Problem =>
Quote the entries below from the line with "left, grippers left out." through the line with "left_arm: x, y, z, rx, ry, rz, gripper", both ends included, and only those lines.

[Items listed in a dataset]

----

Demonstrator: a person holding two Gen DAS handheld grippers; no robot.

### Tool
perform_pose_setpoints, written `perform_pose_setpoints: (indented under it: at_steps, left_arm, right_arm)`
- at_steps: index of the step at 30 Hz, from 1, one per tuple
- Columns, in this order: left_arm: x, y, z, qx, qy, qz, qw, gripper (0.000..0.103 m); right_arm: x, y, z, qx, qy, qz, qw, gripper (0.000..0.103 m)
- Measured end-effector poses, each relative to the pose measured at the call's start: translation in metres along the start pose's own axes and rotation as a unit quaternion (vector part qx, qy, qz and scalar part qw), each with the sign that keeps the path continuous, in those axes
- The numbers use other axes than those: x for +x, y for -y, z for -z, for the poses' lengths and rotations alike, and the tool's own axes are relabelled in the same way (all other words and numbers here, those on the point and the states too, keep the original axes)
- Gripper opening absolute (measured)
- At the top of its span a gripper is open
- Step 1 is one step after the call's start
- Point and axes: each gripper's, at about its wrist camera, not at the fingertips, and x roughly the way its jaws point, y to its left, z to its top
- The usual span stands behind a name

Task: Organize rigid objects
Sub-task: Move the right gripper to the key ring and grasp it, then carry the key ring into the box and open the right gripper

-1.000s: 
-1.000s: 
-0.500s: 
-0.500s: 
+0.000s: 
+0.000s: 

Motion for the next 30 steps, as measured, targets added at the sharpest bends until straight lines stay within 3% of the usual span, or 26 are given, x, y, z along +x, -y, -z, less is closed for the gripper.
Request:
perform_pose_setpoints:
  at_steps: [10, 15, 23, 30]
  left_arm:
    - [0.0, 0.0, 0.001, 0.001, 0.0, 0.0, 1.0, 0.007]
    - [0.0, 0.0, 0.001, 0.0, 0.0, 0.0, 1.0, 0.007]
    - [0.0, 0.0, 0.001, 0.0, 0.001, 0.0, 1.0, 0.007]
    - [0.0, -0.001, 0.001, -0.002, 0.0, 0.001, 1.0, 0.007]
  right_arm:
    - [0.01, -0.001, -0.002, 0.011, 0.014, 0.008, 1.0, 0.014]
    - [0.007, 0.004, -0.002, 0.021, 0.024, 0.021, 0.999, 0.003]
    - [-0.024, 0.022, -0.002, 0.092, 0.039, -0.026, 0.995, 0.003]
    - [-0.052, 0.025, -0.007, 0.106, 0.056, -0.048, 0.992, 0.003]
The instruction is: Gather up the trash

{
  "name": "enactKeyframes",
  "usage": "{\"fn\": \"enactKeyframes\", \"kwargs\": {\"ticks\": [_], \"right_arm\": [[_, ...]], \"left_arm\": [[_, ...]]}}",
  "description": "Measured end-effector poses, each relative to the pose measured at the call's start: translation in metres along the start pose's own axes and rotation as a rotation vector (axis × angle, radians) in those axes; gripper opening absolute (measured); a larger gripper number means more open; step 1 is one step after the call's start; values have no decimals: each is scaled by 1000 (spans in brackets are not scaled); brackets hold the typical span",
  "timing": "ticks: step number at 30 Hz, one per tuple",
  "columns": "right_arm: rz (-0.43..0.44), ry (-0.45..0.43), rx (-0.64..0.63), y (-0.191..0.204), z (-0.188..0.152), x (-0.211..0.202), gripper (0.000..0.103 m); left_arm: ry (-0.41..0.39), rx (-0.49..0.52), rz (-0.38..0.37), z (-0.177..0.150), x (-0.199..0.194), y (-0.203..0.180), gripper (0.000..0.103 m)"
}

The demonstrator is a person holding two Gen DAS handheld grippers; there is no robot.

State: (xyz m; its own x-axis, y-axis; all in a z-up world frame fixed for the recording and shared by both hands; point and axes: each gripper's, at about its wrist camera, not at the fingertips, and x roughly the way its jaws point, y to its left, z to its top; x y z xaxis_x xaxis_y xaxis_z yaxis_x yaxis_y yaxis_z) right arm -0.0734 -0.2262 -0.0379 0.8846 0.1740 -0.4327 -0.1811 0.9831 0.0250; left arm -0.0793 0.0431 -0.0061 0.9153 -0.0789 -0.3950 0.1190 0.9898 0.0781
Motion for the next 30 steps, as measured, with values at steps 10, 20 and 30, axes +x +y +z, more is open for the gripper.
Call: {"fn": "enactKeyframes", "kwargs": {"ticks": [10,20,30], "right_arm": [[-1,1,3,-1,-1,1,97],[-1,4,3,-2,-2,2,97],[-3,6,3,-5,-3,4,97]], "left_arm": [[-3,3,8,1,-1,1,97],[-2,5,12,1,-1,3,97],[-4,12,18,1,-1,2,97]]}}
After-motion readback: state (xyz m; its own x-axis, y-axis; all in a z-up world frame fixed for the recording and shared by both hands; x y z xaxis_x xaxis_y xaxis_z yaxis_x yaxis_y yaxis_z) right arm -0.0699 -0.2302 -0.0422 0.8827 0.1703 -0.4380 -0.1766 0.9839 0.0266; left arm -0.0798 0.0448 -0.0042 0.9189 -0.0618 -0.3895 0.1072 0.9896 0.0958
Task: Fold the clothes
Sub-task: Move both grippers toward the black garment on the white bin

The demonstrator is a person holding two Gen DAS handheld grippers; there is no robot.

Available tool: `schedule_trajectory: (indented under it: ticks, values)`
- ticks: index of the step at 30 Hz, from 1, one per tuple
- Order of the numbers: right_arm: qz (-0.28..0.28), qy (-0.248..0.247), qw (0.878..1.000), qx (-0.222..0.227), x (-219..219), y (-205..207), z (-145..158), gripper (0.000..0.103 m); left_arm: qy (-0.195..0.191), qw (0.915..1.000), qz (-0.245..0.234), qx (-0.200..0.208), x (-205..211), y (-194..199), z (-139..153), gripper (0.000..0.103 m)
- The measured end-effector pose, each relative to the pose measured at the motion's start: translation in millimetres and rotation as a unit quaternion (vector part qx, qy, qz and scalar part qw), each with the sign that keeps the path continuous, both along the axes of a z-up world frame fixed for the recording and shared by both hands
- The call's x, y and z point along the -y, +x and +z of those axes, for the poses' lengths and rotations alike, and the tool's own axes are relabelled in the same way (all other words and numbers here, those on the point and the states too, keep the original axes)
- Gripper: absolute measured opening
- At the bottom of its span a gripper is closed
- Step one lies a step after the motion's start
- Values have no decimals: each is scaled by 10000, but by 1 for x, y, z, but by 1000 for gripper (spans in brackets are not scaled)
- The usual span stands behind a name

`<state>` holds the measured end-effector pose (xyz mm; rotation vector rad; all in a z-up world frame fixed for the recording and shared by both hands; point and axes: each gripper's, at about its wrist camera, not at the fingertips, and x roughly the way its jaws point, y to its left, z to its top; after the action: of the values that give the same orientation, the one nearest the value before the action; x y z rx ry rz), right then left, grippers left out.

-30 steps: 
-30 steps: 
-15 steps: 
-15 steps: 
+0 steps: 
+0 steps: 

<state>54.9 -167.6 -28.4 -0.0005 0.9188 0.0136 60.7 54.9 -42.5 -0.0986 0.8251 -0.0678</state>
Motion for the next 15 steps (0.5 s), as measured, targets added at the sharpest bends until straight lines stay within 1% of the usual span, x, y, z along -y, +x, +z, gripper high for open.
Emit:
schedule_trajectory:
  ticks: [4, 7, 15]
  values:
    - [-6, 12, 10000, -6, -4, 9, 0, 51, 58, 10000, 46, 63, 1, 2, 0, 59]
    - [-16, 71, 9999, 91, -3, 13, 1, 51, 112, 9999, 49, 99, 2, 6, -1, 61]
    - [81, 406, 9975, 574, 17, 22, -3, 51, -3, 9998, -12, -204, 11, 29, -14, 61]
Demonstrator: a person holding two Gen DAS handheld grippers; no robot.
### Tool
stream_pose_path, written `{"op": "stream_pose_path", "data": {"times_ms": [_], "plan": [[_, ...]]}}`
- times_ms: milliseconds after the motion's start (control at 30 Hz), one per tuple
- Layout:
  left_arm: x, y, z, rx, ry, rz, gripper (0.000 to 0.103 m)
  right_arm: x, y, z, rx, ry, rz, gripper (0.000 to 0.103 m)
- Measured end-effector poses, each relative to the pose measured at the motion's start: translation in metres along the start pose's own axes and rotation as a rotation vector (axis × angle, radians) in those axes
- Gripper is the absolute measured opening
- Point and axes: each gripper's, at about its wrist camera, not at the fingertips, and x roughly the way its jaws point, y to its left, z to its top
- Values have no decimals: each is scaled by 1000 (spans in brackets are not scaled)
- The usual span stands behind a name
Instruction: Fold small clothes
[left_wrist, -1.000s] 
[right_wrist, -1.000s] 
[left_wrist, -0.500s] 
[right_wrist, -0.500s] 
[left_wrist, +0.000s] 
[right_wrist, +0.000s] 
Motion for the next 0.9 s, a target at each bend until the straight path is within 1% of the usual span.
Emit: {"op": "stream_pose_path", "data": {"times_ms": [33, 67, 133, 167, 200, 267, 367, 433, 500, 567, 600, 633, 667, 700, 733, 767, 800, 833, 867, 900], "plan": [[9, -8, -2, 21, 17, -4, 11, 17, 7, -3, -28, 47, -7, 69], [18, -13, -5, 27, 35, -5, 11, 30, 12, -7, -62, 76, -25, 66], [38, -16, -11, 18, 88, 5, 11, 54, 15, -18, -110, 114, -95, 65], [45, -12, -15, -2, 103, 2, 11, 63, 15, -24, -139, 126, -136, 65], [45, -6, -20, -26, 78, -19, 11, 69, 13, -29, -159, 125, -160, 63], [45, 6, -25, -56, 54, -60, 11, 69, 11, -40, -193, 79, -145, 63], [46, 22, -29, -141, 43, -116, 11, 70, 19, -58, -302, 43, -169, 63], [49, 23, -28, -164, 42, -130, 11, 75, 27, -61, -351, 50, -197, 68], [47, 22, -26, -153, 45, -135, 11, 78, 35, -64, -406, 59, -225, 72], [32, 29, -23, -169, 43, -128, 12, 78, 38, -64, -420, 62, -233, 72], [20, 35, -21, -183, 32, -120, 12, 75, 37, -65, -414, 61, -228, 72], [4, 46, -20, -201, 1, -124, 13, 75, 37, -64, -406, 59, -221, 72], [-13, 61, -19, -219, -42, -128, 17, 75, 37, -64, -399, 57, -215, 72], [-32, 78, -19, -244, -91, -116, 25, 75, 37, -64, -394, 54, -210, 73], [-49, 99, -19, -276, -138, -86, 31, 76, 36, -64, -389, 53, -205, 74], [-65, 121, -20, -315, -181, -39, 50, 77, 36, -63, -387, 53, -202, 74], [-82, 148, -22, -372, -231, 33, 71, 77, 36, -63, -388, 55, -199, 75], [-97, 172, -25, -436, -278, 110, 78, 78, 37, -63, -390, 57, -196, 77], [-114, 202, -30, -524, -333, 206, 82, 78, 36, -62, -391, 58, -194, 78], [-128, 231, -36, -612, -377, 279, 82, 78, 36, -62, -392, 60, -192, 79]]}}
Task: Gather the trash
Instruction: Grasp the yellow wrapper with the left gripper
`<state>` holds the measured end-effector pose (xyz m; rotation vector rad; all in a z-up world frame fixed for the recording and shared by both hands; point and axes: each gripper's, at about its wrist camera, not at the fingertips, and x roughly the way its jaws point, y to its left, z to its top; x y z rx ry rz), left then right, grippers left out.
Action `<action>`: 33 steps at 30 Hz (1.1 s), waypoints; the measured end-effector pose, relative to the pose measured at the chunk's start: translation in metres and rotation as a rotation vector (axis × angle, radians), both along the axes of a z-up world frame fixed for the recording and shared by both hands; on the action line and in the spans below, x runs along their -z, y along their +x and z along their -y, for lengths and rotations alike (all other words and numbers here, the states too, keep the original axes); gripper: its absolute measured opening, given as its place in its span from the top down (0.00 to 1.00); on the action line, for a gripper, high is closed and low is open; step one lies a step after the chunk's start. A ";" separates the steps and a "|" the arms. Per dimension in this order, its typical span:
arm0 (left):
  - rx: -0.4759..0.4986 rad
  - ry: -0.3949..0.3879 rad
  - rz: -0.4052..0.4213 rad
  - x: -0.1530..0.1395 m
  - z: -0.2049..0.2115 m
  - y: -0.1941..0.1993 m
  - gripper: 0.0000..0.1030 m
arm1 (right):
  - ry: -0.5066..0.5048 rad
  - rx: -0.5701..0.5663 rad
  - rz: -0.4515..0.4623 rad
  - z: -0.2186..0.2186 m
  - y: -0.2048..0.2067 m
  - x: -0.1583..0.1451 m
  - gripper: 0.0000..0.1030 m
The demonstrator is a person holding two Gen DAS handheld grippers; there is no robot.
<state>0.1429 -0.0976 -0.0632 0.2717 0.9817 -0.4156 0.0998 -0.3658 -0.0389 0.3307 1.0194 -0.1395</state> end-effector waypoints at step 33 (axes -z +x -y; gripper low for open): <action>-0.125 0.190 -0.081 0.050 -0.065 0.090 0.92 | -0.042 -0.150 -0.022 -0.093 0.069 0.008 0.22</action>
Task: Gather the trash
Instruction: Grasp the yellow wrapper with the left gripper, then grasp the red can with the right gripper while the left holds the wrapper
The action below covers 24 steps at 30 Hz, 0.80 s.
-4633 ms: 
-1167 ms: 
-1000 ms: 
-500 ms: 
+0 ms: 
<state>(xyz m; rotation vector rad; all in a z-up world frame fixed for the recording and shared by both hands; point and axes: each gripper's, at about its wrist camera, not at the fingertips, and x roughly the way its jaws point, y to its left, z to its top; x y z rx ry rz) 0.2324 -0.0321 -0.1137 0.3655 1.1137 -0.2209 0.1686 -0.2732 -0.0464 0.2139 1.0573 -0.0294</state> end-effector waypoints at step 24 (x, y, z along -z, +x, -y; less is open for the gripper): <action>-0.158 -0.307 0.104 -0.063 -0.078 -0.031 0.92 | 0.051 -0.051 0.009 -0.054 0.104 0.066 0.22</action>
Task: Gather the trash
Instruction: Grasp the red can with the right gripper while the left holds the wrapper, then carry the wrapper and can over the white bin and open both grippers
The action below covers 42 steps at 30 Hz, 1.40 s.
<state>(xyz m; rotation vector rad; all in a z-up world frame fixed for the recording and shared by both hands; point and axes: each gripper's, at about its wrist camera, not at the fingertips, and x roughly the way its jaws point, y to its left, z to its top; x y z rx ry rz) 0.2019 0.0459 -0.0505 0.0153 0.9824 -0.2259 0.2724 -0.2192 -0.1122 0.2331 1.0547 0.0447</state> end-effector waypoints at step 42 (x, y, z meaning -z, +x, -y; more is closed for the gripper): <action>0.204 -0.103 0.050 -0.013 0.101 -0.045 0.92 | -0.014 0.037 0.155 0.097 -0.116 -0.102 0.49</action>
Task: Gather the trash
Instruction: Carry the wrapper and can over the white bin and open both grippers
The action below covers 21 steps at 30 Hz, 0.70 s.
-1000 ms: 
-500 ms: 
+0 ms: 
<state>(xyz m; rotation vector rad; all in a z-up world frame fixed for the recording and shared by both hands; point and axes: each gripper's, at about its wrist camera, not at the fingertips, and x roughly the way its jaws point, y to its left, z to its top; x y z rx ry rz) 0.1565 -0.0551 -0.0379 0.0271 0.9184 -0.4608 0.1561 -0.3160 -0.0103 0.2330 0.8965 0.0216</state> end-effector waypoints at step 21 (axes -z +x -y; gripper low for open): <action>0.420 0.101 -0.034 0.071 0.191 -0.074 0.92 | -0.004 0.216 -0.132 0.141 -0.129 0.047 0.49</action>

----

Response below =>
`<state>` holds the measured end-effector pose (xyz mm; rotation vector rad; all in a z-up world frame fixed for the recording and shared by both hands; point and axes: each gripper's, at about its wrist camera, not at the fingertips, and x roughly the way its jaws point, y to its left, z to its top; after the action: of the values that give the same orientation, the one nearest the value before the action; x y z rx ry rz), right then left, grippers left out.

-30 steps: 
-30 steps: 
-15 steps: 
-15 steps: 
+0 steps: 
+0 steps: 

<state>54.9 -167.6 -28.4 -0.0005 0.9188 0.0136 60.7 54.9 -42.5 -0.0986 0.8251 -0.0678</state>
Motion for the next 15 steps (0.5 s), as measured, targets added at the sharpest bends until straight lines stay within 1% of the usual span, x, y, z along -y, +x, +z, gripper high for open.
Emit:
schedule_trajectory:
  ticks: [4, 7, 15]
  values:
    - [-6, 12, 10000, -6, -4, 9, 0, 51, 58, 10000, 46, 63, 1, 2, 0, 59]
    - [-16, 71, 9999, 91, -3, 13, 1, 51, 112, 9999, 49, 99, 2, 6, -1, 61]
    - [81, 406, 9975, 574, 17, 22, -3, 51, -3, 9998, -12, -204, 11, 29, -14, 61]
Demonstrator: a person holding two Gen DAS handheld grippers; no robot.
### Tool
stream_pose_path, written `{"op": "stream_pose_path", "data": {"times_ms": [_], "plan": [[_, ...]]}}`
- times_ms: milliseconds after the motion's start (control at 30 Hz), one per tuple
- Layout:
  left_arm: x, y, z, rx, ry, rz, gripper (0.000 to 0.103 m)

What was asked now has a complete answer.